İstanbuldaki Bektaşi Dergahları

biralevi
Mesajlar: 1487
Kayıt: 24 Ara 2006, 14:02

İstanbuldaki Bektaşi Dergahları

Mesaj gönderen biralevi »

OSMANLI BAŞKENTİNDEN 1826 YILI MANZARASI:

Araştırmacı Hasluck 'Bektaşi tetkikleri' isimli eserinde 1826 olaylarında İstanbulda ki 14 bektaşi tekkesinin 9 tanesinin tahrifata uğradığını yazar ve tahrifata uğrayanların isimlerini sayar:
1-Yedikule(kazlıçeşme)
2-Eyyüp(Karyağdı)
3-Sütlüce
4-Karaağaç
5-Rumelihisarı(Şehitler)
6-ÇAmlıca
7-Merdivenköy(Şahkulu sultan)
8-Öküz limanı
9-Üsküdar dergahı

devamında ise bunların yedisinin tekrar canlandırıldığını söyler.

Bektaşilerin son halifededebabası Bedri noyan ise 'Bütün yönleriyle bektaşilik ve alevilik 'isimli eserinin 5.cildinde "Baz kaynaklara göre yalnız üsküdarda 47 bektaşi tekkesi vardı der ve hatta diğer bazı nakşi,kadiri,rufai tekkesi olarak tanınan tekkelerde baslında bektaşi tekkeleriydi,bektaşi erkanı yürütürlerdi diye ekler.

Tüm tarih kitapları 2.Bayezid,Yavuz selim ve kanuni dönemlerinde yüzbinlerce Alevinin 'rafizi,kızılbaş'diye katledildiğini yazar.O halde Alevilik ile bektaşiliğirn bir olduğunu savunanlara soralım:

Peki bu durumda bu dönemlerin hemen akabinde 1826 yılında İstanbulda Sünni osmanlı imparatorluğunun başkentinde bu kadar çok bektaşi tekkesinin varlığı nasıl izah edilebilir?

Alevilerden öldüresiye nefret eden osmanlı 1826 yılına kadar başkentinde bu kadar çok bektaşi tekkesine nasıl tahammül etmiştir?Ve bir müddet sonra bunların yeniden açılmasına neden izin vermiştir?
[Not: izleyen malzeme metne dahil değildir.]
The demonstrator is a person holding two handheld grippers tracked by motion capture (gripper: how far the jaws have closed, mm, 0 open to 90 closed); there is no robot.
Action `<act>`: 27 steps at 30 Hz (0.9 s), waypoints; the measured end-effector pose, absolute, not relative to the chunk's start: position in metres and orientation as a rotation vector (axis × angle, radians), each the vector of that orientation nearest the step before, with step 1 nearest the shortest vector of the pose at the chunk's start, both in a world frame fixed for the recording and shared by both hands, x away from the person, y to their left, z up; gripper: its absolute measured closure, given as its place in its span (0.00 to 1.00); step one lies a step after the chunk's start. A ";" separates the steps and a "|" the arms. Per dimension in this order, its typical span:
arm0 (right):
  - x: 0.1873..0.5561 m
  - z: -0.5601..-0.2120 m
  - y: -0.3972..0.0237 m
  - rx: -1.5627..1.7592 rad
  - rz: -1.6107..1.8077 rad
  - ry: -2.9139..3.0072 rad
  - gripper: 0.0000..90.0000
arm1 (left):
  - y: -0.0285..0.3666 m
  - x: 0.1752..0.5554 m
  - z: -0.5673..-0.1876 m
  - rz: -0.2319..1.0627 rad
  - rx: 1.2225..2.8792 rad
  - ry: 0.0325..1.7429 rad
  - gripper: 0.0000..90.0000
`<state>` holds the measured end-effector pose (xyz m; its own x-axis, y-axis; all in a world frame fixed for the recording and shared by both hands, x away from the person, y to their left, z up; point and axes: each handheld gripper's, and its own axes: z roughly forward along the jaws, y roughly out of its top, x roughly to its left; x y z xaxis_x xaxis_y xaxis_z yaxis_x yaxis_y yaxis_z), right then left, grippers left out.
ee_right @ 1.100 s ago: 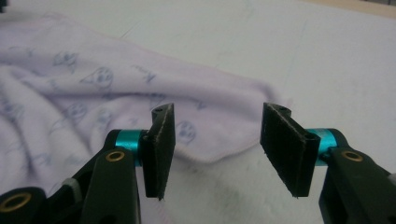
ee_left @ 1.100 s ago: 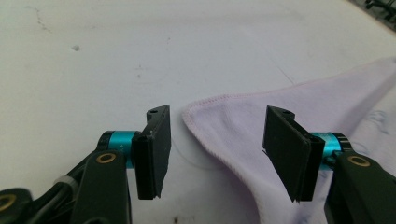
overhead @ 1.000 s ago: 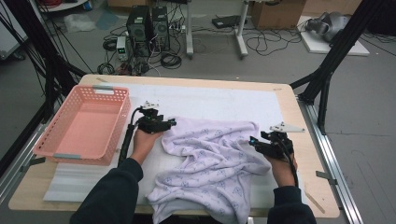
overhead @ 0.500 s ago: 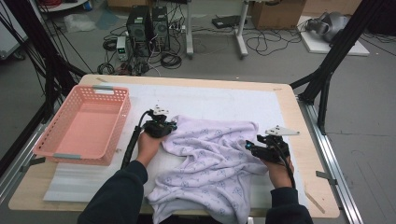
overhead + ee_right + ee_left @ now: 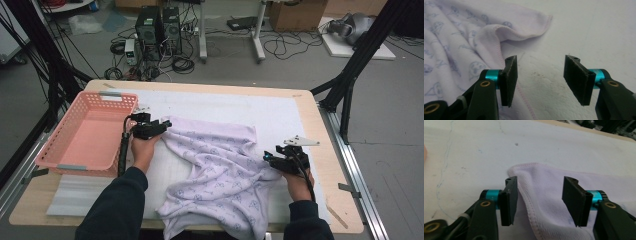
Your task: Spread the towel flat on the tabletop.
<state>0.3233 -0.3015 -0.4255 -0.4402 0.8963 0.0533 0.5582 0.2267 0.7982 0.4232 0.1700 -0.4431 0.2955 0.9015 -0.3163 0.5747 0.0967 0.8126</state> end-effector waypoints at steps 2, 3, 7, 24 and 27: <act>0.323 -0.425 -0.304 1.349 1.098 2.065 0.49 | 0.171 0.419 -0.439 0.406 1.581 1.362 0.47; 0.323 -0.424 -0.305 1.348 1.097 2.062 0.50 | 0.171 0.417 -0.437 0.410 1.589 1.349 0.46; 0.325 -0.426 -0.302 1.360 1.117 2.084 0.57 | 0.170 0.409 -0.432 0.400 1.624 1.300 0.46; 0.355 -0.444 -0.236 1.211 1.094 2.356 0.85 | 0.143 0.392 -0.426 0.334 1.764 1.150 0.46; 0.354 -0.441 -0.242 1.217 1.068 2.327 0.91 | 0.139 0.389 -0.425 0.315 1.780 1.139 0.46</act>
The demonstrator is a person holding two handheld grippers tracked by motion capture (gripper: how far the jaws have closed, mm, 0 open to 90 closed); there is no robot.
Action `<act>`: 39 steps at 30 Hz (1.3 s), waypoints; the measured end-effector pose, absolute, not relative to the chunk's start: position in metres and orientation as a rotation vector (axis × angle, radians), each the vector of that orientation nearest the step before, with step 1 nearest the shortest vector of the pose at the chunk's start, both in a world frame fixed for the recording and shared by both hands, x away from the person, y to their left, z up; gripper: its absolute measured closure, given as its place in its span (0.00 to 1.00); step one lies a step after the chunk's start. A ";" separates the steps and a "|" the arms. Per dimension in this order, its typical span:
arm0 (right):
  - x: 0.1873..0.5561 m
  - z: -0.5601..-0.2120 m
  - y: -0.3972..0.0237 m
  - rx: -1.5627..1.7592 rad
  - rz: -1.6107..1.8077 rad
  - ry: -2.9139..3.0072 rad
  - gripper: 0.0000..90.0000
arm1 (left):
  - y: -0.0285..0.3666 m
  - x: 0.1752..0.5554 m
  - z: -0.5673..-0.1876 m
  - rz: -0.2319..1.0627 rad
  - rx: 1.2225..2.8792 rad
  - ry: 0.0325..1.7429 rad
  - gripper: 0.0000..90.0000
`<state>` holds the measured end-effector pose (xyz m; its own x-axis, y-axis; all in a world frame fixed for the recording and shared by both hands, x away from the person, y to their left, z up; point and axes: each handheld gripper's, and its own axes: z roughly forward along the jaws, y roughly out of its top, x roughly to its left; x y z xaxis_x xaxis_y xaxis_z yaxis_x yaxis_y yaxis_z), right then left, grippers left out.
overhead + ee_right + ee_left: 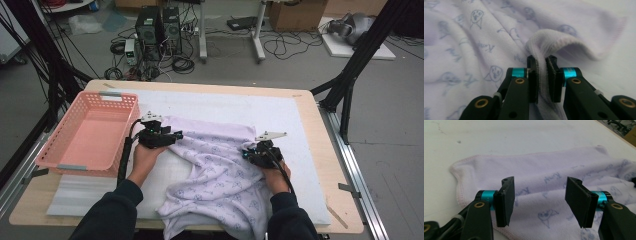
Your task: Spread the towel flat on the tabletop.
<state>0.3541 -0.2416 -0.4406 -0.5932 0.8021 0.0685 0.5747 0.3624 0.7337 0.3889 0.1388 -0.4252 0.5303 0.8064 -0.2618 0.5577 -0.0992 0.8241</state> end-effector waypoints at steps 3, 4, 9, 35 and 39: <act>0.352 -0.436 -0.256 1.295 1.006 2.152 0.90 | 0.136 0.382 -0.426 0.319 1.750 1.124 0.47; 0.351 -0.435 -0.260 1.305 0.948 2.083 0.90 | 0.136 0.380 -0.428 0.314 1.752 1.125 0.47; 0.346 -0.436 -0.276 1.347 0.914 2.017 0.82 | 0.136 0.374 -0.437 0.276 1.795 1.122 0.47; 0.330 -0.412 -0.299 1.313 1.126 1.995 0.60 | 0.074 0.354 -0.447 0.302 2.037 0.934 0.93; 0.329 -0.412 -0.300 1.310 1.133 1.988 0.61 | 0.102 0.365 -0.444 0.394 1.932 1.097 0.94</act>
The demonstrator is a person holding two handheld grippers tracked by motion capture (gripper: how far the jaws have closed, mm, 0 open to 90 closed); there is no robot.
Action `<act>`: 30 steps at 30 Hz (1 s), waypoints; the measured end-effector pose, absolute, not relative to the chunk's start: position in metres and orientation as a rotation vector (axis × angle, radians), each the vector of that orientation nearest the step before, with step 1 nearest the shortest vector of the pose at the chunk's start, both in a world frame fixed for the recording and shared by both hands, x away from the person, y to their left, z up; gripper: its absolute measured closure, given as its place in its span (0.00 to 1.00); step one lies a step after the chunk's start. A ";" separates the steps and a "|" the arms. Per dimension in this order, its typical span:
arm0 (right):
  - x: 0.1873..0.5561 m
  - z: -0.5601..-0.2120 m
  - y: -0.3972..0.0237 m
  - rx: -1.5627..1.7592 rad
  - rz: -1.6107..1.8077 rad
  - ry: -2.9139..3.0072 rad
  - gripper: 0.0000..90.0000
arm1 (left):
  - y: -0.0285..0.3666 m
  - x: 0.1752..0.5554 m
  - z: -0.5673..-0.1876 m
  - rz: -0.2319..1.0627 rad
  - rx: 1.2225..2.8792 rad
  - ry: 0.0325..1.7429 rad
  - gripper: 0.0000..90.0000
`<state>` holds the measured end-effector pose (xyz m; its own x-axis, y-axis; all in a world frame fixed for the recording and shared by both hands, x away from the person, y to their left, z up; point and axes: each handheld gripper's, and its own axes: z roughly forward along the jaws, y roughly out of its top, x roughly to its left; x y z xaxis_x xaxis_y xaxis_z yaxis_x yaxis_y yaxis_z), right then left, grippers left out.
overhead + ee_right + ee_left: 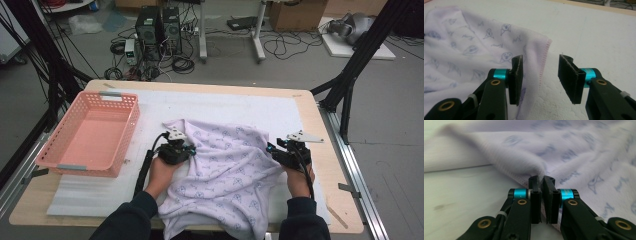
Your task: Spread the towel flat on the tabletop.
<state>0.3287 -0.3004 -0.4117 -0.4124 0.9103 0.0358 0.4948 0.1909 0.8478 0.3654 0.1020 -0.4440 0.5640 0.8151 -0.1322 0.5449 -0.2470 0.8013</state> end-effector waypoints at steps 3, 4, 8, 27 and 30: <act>0.328 -0.413 -0.302 1.321 1.133 1.989 0.61 | 0.135 0.374 -0.439 0.471 1.860 1.214 0.94; 0.328 -0.413 -0.302 1.320 1.133 1.993 0.61 | 0.147 0.377 -0.439 0.489 1.829 1.258 0.94; 0.330 -0.418 -0.295 1.316 1.129 2.053 0.61 | 0.181 0.383 -0.438 0.494 1.705 1.361 0.94; 0.340 -0.445 -0.223 1.179 1.013 2.352 0.60 | 0.152 0.364 -0.446 0.322 1.891 1.148 0.45; 0.340 -0.444 -0.223 1.167 1.025 2.369 0.78 | 0.141 0.356 -0.451 0.499 2.022 1.038 0.56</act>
Bu sorunun mantıklı,tutarlı tekbir cevabı vardır:

Çünkü Osmanlı gözünde Bektaşilik sünni bir tarikat sayılıyordu.
KARAPAPAK MURAT
Mesajlar: 325
Kayıt: 20 Ara 2007, 17:22

Mesaj gönderen KARAPAPAK MURAT »

sayın birAlevi rumuzla can. bende bektaşileri sevmem ama siz fazlaca bektaşilerin üzerine gitmişsiniz. osmanlı devleti yavuz saltanatına dek ülkesindeki bazı istisnai isyanlar haricinde Şii alevilerle bir sorun yaşamamıştır. bektaşilerin vatanperver oldukları ne geçmişte ne günümzde gizlenemez bunun içindirki bektaşilerde birçok kez osmanlı ordusunda yer almışlardır. 16.yya dek osmanlı imparatorluğu sadece islami bir devlet unvanıyla yaşamış daha sonra sünniliği resmi mezhep olarak kabul etmiştir. yani bektaşilerin var oluşu osmanlıya fazla batmamıştır hatta çaldıranda safevilere değilde osmanlıya yardım etmişlerdir.
alone_man
Mesajlar: 1769
Kayıt: 13 Oca 2008, 21:28

Mesaj gönderen alone_man »

KARAPAPAK MURAT yazdı: yani bektaşilerin var oluşu osmanlıya fazla batmamıştır hatta çaldıranda safevilere değilde osmanlıya yardım etmişlerdir.
eee zaten bizde bunu söylüyoruz bektaşiler osmanlının sünni tarikatıdır bu nedenle yeniçeriliğin bağlı olmasına ,safeviye karşı savaşa katılmasına şaşırmayın diyoruz.hem bunları bilip hemde bu noktada didişmek ne anlama geliyor?
konak
Mesajlar: 24
Kayıt: 01 Şub 2008, 22:06

Mesaj gönderen konak »

Bektasiligin, osmanlida tamamen yasaklanmamasinin onemli bir nedenini atlamisiniz diye dusunuyorum....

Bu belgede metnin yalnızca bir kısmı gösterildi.